Around the same size as a credit card, and very slightly thicker than the old nano, the Meizu includes video playback, an FM tuner, MP3 player, some games and a calendar. Those of the old school may resent its homage to Apple's 'impossibly' thin original, but are they right to point the bony finger of plagiarism, or is the Meizu a hot young Avril Lavigne to Apple's ageing Spice Girl? 

See: Apple, nano. Initially this MP3 player was thought to be the fantastical invention of bored photoshoppers dreaming of a widescreen iPod. It turns out that the Meizu is, in fact, real -- although there are a couple of major differences between this and the original nano.

Powering-on the Meizu is a dark art. You have to hold down the power button for at least two seconds. Failing to do this will make the screen briefly flash white, giving the uninitiated the impression that either the hold switch is enabled or that the player is broken (it's not, it's just very reluctant to turn on). This issue should have been addressed early on by the designers.

The scrolling interface on the Meizu isn't as easy to use as the nano's -- the touch-strip on the right of the screen is a linear scrolling system (the Click Wheel, being a circle, is infinite). This means the Meizu can only scroll a finite distance before you have to lift your finger off the pad, move it down, and scroll some more. It also has a tendency to misinterpret finger placement, and occasionally, to flit about -- just missing the track you want to play each time. It sometimes makes you feel like a drunk trying to put his key in the front door.

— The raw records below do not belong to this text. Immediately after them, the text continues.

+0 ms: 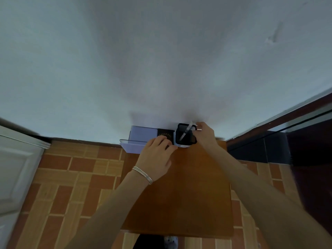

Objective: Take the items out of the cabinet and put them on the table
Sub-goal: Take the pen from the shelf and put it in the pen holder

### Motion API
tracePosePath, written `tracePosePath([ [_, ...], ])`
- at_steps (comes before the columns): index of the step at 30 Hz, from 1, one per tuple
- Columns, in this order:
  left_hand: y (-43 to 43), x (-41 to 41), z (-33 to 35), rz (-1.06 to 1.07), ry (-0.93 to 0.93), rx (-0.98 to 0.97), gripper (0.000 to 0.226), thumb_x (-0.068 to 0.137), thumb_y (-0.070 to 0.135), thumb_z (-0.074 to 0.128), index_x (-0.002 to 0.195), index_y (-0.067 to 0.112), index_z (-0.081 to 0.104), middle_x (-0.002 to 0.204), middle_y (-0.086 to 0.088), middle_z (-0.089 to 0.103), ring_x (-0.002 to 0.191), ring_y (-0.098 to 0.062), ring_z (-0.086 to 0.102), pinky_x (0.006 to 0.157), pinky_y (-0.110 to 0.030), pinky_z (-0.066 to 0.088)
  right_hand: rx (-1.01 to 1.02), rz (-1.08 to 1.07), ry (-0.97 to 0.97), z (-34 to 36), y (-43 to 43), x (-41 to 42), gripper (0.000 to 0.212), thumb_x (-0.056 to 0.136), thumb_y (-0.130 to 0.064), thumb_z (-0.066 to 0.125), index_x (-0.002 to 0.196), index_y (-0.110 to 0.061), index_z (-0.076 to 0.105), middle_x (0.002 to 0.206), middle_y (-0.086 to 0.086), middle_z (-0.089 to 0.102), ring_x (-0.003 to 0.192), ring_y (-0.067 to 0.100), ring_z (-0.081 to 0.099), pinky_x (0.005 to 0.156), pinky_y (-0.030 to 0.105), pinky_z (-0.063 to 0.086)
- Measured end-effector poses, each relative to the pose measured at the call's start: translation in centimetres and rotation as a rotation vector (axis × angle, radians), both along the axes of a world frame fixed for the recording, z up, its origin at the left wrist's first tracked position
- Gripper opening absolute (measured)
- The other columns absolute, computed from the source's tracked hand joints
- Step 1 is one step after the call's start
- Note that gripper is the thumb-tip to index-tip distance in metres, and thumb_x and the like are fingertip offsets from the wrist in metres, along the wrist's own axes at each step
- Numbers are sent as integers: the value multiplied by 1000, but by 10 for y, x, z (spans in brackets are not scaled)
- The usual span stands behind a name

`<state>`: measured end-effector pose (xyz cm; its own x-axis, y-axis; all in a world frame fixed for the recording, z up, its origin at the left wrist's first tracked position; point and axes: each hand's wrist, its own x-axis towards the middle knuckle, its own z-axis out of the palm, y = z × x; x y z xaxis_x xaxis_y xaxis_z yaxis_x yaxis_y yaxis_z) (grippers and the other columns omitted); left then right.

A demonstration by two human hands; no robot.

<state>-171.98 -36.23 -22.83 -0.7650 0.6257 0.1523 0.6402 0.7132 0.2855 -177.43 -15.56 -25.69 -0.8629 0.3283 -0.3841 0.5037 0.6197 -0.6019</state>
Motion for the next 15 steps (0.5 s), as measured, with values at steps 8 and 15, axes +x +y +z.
tracePosePath([
  [8,-2,-7,36,66,32,-31,41,63,20,78,102,12,69,100,-7,67,98,-28,62,82,-39,51,103,266,86,39,12,26,50,86,-5,57,134,-4,42,136,14,46,123,26,43,100,28,33],
  [15,-15,-18,111,141,51,-110,43,69,29,64,109,11,67,110,-11,67,102,-32,62,87,-45,49,450,662,290,127,10,38,61,81,-17,63,138,-10,40,141,12,42,130,29,38,106,43,29],
])
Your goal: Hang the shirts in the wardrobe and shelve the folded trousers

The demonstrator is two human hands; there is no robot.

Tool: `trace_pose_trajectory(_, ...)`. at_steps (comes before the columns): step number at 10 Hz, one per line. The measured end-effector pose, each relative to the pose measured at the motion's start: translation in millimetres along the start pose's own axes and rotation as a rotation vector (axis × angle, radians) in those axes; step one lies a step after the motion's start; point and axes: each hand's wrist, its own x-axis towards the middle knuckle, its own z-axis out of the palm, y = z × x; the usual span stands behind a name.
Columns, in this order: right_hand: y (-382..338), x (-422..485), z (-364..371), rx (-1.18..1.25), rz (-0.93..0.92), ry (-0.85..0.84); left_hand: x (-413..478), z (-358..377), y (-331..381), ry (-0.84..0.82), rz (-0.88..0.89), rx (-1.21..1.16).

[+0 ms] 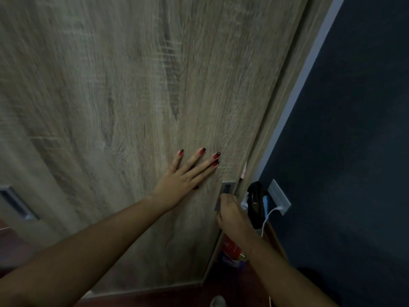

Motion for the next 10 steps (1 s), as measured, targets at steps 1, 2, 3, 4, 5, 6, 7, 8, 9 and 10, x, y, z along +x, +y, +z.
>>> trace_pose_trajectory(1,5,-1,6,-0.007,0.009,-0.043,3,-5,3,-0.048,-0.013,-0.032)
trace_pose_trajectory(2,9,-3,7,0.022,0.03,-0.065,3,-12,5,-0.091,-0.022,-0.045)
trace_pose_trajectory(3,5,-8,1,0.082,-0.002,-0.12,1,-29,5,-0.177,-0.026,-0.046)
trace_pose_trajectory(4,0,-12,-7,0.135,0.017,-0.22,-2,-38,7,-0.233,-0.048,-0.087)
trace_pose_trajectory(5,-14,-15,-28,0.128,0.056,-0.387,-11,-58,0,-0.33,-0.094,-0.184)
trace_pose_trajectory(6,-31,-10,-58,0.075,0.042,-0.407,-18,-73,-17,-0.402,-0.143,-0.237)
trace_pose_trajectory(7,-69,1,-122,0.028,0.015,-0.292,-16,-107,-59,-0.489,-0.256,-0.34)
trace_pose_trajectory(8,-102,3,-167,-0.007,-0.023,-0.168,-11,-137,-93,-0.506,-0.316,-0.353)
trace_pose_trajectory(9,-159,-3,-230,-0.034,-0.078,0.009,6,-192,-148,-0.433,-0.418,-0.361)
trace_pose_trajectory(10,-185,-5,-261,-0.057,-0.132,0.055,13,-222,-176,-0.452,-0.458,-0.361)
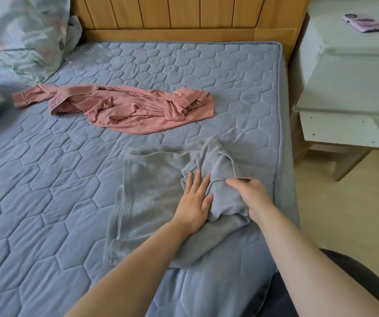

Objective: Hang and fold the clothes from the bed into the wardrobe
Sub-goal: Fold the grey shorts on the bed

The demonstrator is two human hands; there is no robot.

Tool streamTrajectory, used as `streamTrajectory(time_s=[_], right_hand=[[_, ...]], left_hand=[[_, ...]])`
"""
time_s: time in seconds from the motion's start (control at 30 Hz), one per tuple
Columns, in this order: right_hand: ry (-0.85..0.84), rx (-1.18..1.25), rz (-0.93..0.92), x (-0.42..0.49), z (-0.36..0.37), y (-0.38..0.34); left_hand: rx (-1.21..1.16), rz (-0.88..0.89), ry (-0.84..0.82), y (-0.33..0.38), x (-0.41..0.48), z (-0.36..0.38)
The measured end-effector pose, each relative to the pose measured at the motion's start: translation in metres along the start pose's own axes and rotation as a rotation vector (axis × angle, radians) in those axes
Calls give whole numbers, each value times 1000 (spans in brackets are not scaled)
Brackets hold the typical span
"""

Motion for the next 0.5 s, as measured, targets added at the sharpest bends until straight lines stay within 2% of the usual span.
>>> streamTrajectory(time_s=[0.17,0.3,0.4,0.43,0.5], right_hand=[[201,-48,-119,2,-46,-31],[327,-251,-270,-3,-71,-64],[350,-411,-348,-19,-66,-78],[334,-455,-375,-26,-58,-82],[273,-564,-431,-43,-33,-88]], left_hand=[[-145,-18,-123,31,29,29],[-263,-29,-224,53,55,45],[-309,6,-309,63,57,38],[-395,-21,-341,62,52,31],[-755,-190,-377,43,36,12]])
Point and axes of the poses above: each hand's wrist, its own x-axis towards the middle knuckle, its own z-axis out of the palm, y = z × x, the point moved 10 cm from there along x, towards the middle knuckle, and after that the axes turned 2 degrees about -y, right-handed, at the moved point
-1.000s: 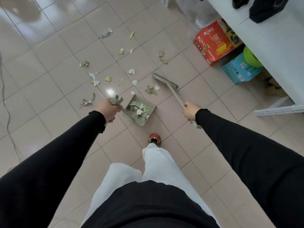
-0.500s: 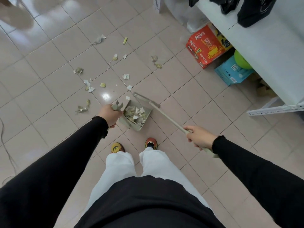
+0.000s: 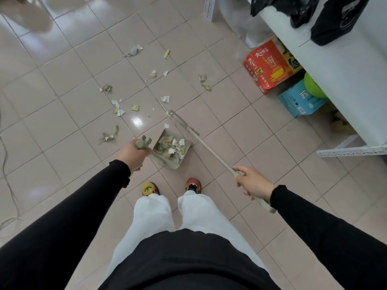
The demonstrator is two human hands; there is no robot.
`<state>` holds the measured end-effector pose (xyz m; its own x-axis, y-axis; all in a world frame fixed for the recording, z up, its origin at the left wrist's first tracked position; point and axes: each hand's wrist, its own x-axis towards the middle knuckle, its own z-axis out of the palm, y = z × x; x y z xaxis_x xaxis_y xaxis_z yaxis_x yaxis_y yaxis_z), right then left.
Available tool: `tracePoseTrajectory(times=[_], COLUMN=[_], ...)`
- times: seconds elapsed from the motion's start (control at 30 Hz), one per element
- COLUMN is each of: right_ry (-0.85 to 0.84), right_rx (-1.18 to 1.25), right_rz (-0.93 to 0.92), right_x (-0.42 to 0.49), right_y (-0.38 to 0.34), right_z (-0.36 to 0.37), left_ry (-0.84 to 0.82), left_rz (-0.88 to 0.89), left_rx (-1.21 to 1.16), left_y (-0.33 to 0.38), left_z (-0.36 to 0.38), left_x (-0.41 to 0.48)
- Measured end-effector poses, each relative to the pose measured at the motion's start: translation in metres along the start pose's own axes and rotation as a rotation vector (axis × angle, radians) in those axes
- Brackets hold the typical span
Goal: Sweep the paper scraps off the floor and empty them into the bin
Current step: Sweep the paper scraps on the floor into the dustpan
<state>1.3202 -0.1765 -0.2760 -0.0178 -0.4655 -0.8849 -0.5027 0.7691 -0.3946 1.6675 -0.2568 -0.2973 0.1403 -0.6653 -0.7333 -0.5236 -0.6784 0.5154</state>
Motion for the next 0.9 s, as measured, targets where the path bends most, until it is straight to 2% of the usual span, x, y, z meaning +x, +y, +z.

Overall, the Meizu feels solid and well built. It weighs less than 60g, and has a 61mm (2.4-inch) screen that displays song info, synchronised lyrics, AVI video, photo slide shows, screensavers and Flash games.

The unpredictability of the scrolling interface is to some extent redeemed by a reasonably intuitive menu structure that makes it easy to switch from, say, video playback to MP3 playback. However, it's confusing to work out whether you should use the 'enter' key or the 'forward' key to select an option. The interface switches between the two conventions depending on context. You'll get used to it eventually, but it's not ideal.

The Meizu will play back MP3, MP2, OGG and WAV files, to name a few audio formats. The player mounts as a generic USB device and transferring tracks is a simple drag-and-drop operation. There's also a built-in microphone that will capture nine hours of voice.

The device is also supposed to handle XviD video, but this is rather more mysterious. Try as we might we couldn't encode an XviD format AVI that would successfully play on the Meizu. We're guessing that there is some way to pull it off, but we eventually became bored of tweaking the minutiae of settings available under the DivX codec in the hope of making it work.

Sound quality is more than passable. Listening to Ed Harcourt's low-fi extravaganza, Apple of My Eye, the Meizu shone like a beacon of truth. Nirvana's Lithium didn't have quite the same chutzpah as the same track on our flat-response studio reference system, but it was fun none the less.

The miniPlayer can play some kind of AVI file. We know this because there's one demo movie on the player that displays beautifully. How many times you can watch this before you tire of the repetition will vary.

Meizu claims you'll get 20 hours of playback from the lithium-ion rechargeable battery.

If you're looking for a non-Apple player with decent credentials, and aren't averse to the tantalising prospect of figuring out what video encoding methods to use, the Meizu is a plausible alternative to iPod zombiedom.